=== WHAT YOU NEED TO DO ===
When the data below is printed, every line must match exactly and the images must be absent.

=== INFORMATION SUPPLIED ===

- Opening Delimiter -

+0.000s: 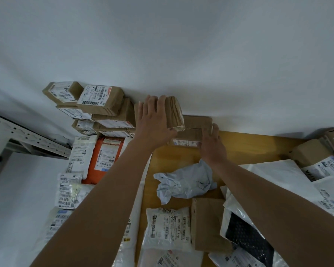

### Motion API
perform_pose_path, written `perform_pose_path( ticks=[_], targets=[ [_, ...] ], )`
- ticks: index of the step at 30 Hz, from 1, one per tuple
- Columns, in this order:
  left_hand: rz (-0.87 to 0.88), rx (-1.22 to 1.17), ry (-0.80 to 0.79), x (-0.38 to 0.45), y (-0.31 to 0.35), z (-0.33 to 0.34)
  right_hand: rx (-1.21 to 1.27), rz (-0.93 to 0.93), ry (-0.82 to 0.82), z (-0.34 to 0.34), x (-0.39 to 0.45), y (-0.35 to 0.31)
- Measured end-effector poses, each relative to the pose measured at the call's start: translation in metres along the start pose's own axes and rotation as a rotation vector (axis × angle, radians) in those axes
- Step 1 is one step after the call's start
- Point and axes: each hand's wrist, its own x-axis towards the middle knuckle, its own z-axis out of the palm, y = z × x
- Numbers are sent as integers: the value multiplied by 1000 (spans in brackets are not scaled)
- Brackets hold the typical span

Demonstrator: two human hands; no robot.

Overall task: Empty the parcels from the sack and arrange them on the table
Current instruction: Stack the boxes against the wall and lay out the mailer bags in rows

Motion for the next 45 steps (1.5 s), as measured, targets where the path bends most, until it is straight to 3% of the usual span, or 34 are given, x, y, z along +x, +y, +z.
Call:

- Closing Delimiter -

=== WRITTEN ANSWER ===
+0.000s: 

### Motion API
perform_pose_path, written `perform_pose_path( ticks=[_], targets=[ [_, ...] ], )`
- ticks: index of the step at 30 Hz, from 1, one per tuple
- Columns, in this order:
  left_hand: rz (-0.87 to 0.88), rx (-1.22 to 1.17), ry (-0.80 to 0.79), x (-0.38 to 0.45), y (-0.31 to 0.35), z (-0.33 to 0.34)
  right_hand: rx (-1.21 to 1.27), rz (-0.93 to 0.93), ry (-0.82 to 0.82), z (-0.34 to 0.34), x (-0.39 to 0.45), y (-0.35 to 0.31)
- Measured end-effector poses, each relative to the pose measured at the call's start: translation in metres along the start pose's own axes and rotation as a rotation vector (axis × angle, radians) in those axes
- Step 1 is one step after the call's start
- Point and axes: each hand's wrist, its own x-axis towards the middle knuckle, its own z-axis out of the palm, y = z × x
- Numbers are sent as integers: the value multiplied by 1000 (spans in brackets are not scaled)
- Brackets hold the typical span

Demonstrator: two human hands; no robot.

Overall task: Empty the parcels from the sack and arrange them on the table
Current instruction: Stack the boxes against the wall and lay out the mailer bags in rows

Motion for the next 45 steps (1.5 s), as measured, targets where the path bends most, until it is straight to 3% of the usual span, or 34 are given, x, y, z along +x, +y, +z.
Call:

Work on this exercise has been completed.